West Nile, 1° caso nel Padovano Contagiata anziana di Bagnoli

Il virus, trasmesso dalle zanzare, ha infettato un'84enne residente nella Bassa già immunodepressa. Ricoverata in gravi condizioni all'ospedale di Padova, si tratta del primo contagio nella provincia

Dopo Rovigo, il temuto virus del West Nile è approdato anche nella provincia di Padova, dove lunedì l'Ulss 17 ha registrato il primo caso di contagio ai danni di una 84enne residente nel comune di Bagnoli di Sopra, nella Bassa. L'anziana, già immunodepressa, ovvero con la difese immunitarie compromesse, è risultata positiva alla malattia trasmessa dalle zanzare e si trova ricoverata in gravi condizioni all'ospedale di Padova.
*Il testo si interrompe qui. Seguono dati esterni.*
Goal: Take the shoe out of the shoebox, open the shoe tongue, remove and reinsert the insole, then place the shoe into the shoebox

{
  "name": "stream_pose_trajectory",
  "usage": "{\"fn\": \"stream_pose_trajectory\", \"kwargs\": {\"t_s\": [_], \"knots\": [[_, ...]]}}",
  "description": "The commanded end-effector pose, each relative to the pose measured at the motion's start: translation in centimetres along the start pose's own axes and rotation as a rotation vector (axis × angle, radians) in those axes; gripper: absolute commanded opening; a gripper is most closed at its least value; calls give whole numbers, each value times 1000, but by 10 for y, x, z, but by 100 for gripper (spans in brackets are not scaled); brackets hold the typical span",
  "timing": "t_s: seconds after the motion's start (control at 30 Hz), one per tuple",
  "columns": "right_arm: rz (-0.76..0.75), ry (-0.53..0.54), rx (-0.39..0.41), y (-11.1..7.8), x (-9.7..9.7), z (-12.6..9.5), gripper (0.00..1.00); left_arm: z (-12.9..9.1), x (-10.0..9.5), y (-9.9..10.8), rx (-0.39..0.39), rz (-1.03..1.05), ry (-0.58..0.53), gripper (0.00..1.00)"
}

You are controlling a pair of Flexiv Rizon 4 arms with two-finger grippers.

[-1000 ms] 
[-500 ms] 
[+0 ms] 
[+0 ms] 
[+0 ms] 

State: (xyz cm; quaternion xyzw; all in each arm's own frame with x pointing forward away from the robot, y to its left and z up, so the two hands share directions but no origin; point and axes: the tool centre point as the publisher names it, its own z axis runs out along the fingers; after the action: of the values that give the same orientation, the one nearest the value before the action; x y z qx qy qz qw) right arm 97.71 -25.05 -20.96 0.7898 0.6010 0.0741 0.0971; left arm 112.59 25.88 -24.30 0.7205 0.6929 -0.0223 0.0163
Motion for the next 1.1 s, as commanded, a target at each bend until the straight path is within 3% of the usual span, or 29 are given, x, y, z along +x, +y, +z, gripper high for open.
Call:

DISINFESTAZIONE. L’Ulss 17, attraverso il dipartimento di Prevenzione, ha già effettuato un intervento di disinfestazione mirato nel comune di Bagnoli. Una nota informativa è stata inoltre inviata anche agli altri Comuni del territorio, con una serie di indicazioni tecniche per il potenziamento delle misure di prevenzione.

LA MALATTIA. La West Nile è una malattia infettiva trasmessa dalle zanzare, in particolare del genere Culex. Il virus si mantiene nell’ambiente attraverso il continuo passaggio fra le zanzare e gli uccelli selvatici, nei quali può provocare anche una significativa mortalità, e occasionalmente può essere trasmesso a diversi animali e all’uomo.

INCUBAZIONE E SINTOMI. Il periodo di incubazione dal momento della puntura della zanzara infetta varia fra 2 e 14 giorni, ma può essere anche di 21 giorni nei soggetti con deficit a carico del sistema immunitario. La maggior parte delle persone infette non mostra alcun sintomo. Fra i casi sintomatici, circa il 20% presenta sintomi leggeri: febbre, mal di testa, nausea, vomito, linfonodi ingrossati, sfoghi cutanei. Questi sintomi possono durare pochi giorni, in rari casi qualche settimana, e possono variare molto a seconda dell’età della persona. Nei bambini è più frequente una febbre leggera, nei giovani la sintomatologia è caratterizzata da febbre mediamente alta, arrossamento degli occhi, mal di testa e dolori muscolari. Negli anziani e nelle persone debilitate, invece, la sintomatologia può essere più grave. I sintomi più gravi si presentano in media in meno dell’1% delle persone infette (1 persona su 150), e comprendono febbre alta, forti mal di testa, debolezza muscolare, disorientamento, tremori, disturbi alla vista, torpore, convulsioni, fino alla paralisi e al coma. Alcuni effetti neurologici possono essere permanenti. Nei casi più gravi (circa 1 su mille) il virus può causare un’encefalite letale.

PREVENZIONE. Non esiste un vaccino per la febbre West Nile. Per il momento la prevenzione consiste soprattutto nel ridurre l’esposizione alle punture di zanzare.